The Center’s intensive book manuscript workshops are organized around drafts of books about law, legal institutions or social policy by UB-affiliated scholars. The interdisciplinary discussions are designed to provide feedback to the authors from interested faculty and outside specialists.

The Baldy Center maintains cooperative ties to other interdisciplinary research centers and cosponsors a regional network of sociolegal scholars in New York and Canada. The Center additionally hosts distinguished scholars from around the world as visitors, speakers, consultants and conference participants.

The Center offers postdoctoral fellowships to budding scholars hoping to join the academy at American and global universities, along with research fellowships and senior fellowships. Research fellowships link law-and-policy scholars into the Baldy community and its resources, while senior fellowships are geared toward accomplished academics from other universities whose projects are closely related to the Baldy Center’s mission.

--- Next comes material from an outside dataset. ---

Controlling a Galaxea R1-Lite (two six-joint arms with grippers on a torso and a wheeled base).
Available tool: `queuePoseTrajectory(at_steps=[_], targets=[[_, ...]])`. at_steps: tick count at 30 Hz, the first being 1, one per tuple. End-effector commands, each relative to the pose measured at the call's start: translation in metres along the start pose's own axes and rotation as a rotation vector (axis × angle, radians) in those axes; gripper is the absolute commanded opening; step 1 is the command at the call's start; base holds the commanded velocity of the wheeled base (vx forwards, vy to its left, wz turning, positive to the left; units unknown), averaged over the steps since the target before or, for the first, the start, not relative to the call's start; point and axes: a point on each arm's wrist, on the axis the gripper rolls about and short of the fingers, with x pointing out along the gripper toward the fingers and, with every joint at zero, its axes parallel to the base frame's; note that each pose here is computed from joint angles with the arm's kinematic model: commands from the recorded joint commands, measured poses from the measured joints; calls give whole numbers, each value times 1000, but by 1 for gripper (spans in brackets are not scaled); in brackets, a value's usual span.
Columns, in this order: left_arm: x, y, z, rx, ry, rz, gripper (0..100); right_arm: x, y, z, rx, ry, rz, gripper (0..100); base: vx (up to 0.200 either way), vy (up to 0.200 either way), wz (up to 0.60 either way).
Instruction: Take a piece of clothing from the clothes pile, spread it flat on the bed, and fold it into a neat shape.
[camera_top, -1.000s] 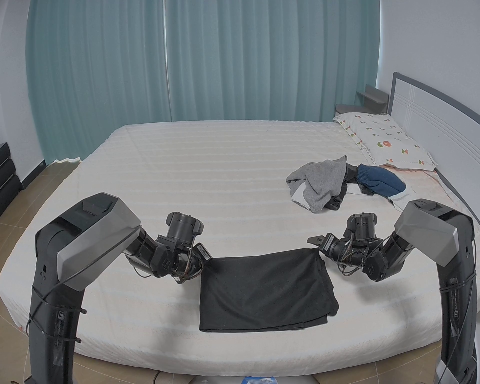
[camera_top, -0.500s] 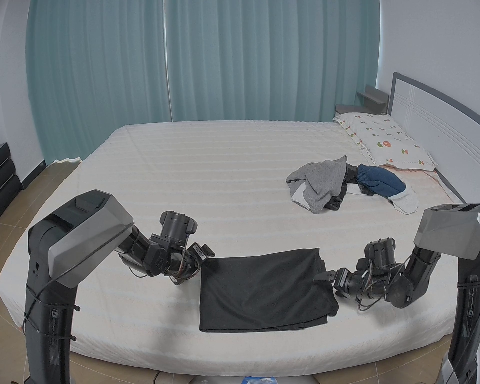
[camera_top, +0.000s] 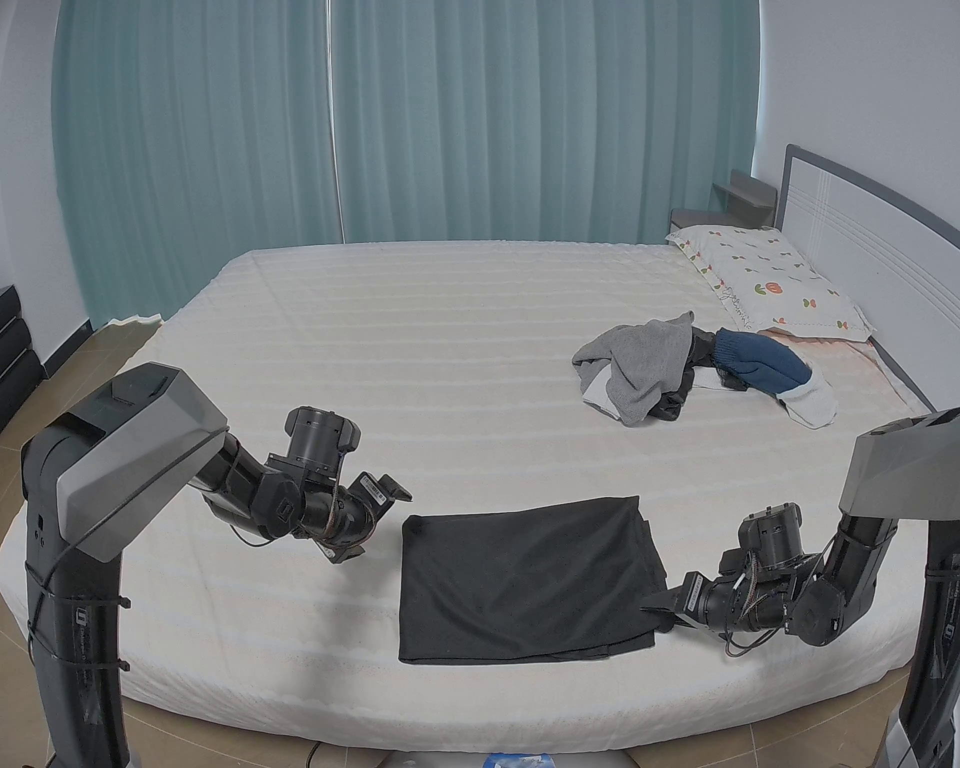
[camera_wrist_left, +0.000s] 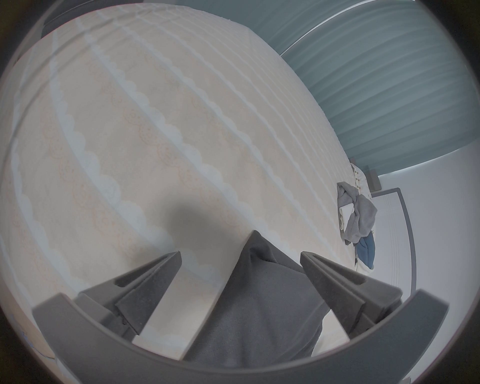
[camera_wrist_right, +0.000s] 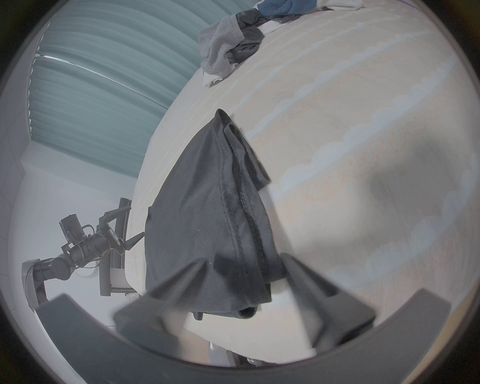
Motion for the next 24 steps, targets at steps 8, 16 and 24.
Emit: queuePoseTrajectory(at_steps=[8,16,24], targets=[[-2,-1,0,2,-2,-3,100,-14,0,-7,1,-3,-10,0,0,0,0],[-1,-1,-1,6,-1,-3,100,-15,-3,-10,-1,9,-23,0,0,0,0],[-1,-3,-1,7,-1,-6,100,-23,0,-1,-11,-34,-7,100,0,0,0]])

Through the Buffalo Legal Studies Research Paper Series, hosted and distributed by the Social Science Research Network, the Center provides an international audience for faculty and visiting scholars.

== History ==
Christopher Baldy graduated from the Buffalo School of Law in 1910, in the days when UB was a private school. He died a bachelor and left most of his estate, initially valued at $1.4 million, to his three brothers, stipulating that when they died, the remainder would be a gift to UB.

A surrogate judge in 1973 approved using the Baldy funding to start a new program in law and social policy, a subject area favored by UB’s law dean, Red Schwartz, a sociologist and the first-ever non-interim dean of an American law school who was not a lawyer. Schwartz was a key figure in the Law and Society movement that emerged in the 1960s and sought to explore how the law actually interacted with society, as opposed to the more formalistic, theoretical and academic approach that permeated legal scholarship for much of the 20th century.

Five years later, under then-Dean Thomas Headrick, the program in law and social policy was formalized into The Baldy Center.

From 1981 to 2009, the Center hosted the peer-reviewed academic journal Law & Policy.

For much of its history, The Baldy Center’s activities were organized around working groups focused on specific research areas. The number of groups fluctuated over time and during the 1990s were concentrated into more formal Baldy Programs such as Environmental Law and Policy; Children, Families and the Law; Community and Difference; Law, Gender and Social Policy; Human Rights Law and Policy; and Regulation and Public Policy.

After 2010, the Center retired the working groups model and instituted its fellowship program while continuing to focus on conferences, book manuscript workshops and supporting research. In 2020, The Baldy Center developed The Baldy Center Podcast and The Baldy Center Blog as online mechanisms to share law and social policy research performed by UB scholars and former Center fellows.

== Directors ==
Directors of the Baldy Center have included Barry B. Boyer (co-director 1978-81; director 1981-92), Jim Brady (co-director 1978-81), David M. Engel (1992-2001), Lynn Mather (2002-08), Rebecca French (2008-10), Errol Meidinger (interim director 2001-02; director 2010-2019), Samantha Barbas (2019-2024), and Matthew Dimick (2024-present).

Assistant directors have included Wendy Katkin (1978-85), Venice Feeley Cadwallader (1986-90), Laura Mangan (1990-2006; 2008-09), Laura Wirth (2009-2019), and Caroline Funk (2019-2022). Amanda M. Benzin joined The Baldy Center as Associate Director in 2022.